AIM OF THE EXERCISE>
Copy out, from the data below, each line in which the word "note" occurs.

──────── PROVIDED DATA

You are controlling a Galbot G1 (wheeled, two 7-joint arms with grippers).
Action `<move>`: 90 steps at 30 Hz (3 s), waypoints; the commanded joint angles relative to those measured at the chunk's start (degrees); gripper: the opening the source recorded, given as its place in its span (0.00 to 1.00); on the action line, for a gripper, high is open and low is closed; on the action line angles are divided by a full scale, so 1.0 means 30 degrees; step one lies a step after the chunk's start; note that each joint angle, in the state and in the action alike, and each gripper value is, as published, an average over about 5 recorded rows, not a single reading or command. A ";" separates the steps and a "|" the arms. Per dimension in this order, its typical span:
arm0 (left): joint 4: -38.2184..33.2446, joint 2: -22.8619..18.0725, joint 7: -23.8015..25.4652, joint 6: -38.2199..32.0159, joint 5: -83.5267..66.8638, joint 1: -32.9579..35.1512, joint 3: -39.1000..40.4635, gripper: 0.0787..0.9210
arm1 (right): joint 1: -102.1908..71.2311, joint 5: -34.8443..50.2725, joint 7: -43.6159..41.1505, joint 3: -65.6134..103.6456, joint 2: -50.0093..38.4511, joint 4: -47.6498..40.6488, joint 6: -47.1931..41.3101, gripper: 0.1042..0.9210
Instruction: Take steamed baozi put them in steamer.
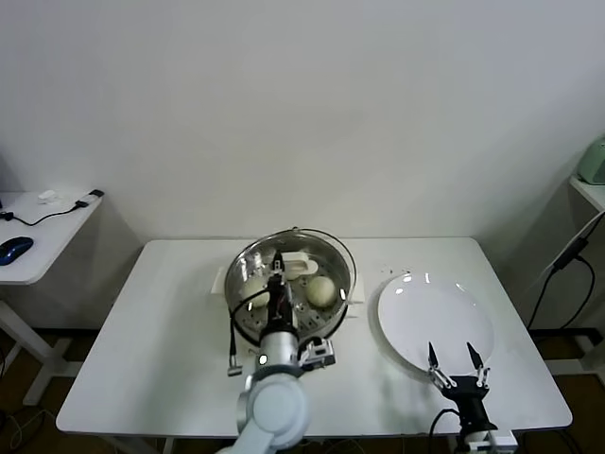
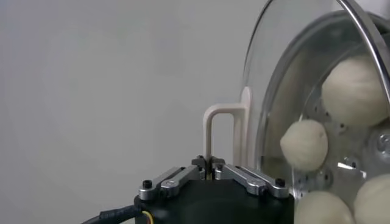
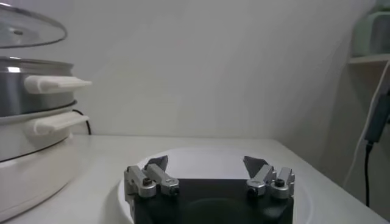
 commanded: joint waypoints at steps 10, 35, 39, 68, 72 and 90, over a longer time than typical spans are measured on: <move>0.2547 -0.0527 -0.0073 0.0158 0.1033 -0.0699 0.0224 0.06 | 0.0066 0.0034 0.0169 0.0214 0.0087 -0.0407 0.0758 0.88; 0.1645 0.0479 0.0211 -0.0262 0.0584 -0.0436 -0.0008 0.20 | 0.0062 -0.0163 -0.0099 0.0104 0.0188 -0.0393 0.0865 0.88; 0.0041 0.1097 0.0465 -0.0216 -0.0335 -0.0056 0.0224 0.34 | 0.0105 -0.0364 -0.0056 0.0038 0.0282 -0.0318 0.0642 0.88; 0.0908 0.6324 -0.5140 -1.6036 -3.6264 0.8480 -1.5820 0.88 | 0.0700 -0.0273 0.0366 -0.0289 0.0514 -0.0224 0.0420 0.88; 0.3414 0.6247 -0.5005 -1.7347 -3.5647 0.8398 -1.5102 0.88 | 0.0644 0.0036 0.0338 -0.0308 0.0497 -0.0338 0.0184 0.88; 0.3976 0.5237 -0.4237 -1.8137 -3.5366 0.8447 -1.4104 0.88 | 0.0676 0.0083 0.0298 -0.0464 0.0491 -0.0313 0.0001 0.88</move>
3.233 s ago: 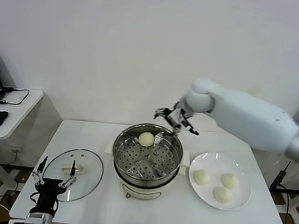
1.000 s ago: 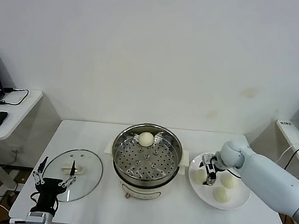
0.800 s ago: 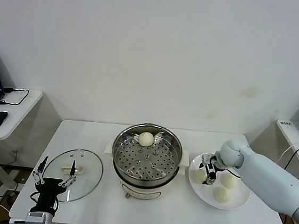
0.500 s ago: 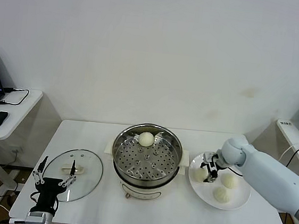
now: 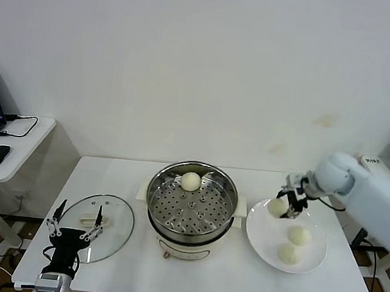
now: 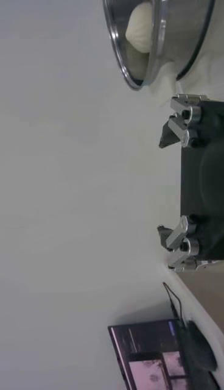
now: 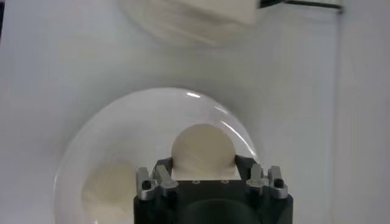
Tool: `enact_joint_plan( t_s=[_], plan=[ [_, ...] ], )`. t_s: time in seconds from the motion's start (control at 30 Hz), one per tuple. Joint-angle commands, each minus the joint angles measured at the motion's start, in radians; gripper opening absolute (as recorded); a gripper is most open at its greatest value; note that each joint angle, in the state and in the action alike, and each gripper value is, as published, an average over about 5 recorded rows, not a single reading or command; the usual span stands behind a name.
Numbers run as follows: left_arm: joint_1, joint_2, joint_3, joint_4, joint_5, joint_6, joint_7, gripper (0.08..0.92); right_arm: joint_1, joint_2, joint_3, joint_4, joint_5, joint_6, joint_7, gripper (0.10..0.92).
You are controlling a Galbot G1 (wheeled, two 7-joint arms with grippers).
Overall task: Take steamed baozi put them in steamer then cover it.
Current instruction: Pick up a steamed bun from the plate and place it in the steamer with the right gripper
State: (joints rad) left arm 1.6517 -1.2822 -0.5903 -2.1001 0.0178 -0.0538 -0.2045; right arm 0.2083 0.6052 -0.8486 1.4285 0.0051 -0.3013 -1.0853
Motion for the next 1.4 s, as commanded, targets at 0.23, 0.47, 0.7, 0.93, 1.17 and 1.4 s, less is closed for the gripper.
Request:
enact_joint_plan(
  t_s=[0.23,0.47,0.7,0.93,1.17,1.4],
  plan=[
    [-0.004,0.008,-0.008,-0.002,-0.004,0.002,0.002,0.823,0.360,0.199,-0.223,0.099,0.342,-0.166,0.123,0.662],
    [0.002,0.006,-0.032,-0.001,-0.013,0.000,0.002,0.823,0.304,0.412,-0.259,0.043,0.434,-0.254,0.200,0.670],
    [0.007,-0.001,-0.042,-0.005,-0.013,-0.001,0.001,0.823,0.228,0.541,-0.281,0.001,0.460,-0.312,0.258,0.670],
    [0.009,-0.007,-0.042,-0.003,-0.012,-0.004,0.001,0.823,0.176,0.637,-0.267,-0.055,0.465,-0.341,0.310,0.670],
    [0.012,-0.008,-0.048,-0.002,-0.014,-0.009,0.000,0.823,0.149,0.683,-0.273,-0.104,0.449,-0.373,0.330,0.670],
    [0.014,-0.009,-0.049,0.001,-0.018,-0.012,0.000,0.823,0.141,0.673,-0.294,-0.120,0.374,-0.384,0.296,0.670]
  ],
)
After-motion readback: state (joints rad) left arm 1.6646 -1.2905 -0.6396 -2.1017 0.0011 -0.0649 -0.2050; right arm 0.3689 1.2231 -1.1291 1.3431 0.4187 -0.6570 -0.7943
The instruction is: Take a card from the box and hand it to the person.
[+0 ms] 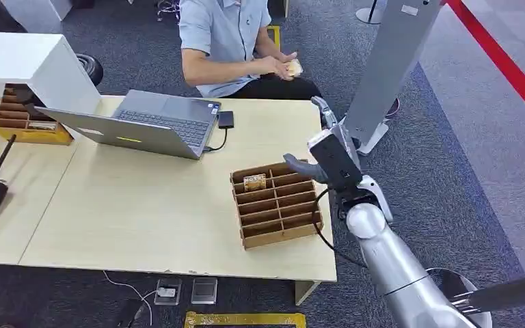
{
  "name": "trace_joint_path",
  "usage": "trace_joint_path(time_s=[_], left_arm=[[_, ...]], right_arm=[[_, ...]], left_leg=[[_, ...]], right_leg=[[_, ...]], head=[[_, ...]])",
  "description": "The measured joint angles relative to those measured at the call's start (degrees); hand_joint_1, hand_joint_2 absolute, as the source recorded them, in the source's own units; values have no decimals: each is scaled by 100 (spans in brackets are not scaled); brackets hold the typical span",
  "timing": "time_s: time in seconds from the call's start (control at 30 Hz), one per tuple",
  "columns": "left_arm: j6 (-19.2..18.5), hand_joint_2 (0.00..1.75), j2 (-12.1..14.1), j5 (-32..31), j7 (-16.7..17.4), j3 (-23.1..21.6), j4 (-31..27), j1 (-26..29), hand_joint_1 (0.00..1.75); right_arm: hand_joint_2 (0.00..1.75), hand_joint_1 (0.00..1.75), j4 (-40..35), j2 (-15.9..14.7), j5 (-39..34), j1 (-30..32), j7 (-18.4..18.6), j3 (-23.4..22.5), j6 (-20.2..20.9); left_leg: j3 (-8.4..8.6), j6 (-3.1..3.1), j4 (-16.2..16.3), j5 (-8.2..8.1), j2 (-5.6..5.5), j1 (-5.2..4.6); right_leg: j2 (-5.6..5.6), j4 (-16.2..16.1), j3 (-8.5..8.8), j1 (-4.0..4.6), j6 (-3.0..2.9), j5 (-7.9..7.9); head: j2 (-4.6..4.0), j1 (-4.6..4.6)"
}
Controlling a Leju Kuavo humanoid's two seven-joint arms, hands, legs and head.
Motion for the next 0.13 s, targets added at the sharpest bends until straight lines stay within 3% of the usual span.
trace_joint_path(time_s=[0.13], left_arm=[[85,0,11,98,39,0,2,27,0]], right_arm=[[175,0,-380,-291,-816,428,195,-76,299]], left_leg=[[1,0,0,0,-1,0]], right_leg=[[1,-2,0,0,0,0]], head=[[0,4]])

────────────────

WRITTEN REPLY>
Action `<move>`: 90 steps at 30 Hz (3 s), waypoints; the commanded joint angles relative to those measured at the chunk's start (degrees); gripper: the opening the source recorded, given as its place in its span (0.00 to 1.00); on the action line, for a gripper, high is open and low is closed; on the action line angles are divided by a full scale, so 1.0 means 30 degrees; step one lies a step after the chunk's start; note that each joint angle, in the state and in the action alike, and each gripper value is, as published, an average over about 5 recorded rows, not a single reading or command. A ";" separates the steps and a "|" the arms. Per dimension in this order, its typical span:
Tool: `enact_joint_plan( t_s=[_], plan=[ [_, ...] ], )`. t_s: time in seconds from the motion's start (control at 30 Hz), one per tuple. Joint-angle commands, each minus the joint angles measured at the motion's start, in radians; gripper opening absolute (as recorded); a gripper is most open at its greatest value; note that each joint angle, in the state and in the action alike, and each gripper value is, as published, an average over about 5 recorded rows, not a single reading or command; the usual span stands behind a name.

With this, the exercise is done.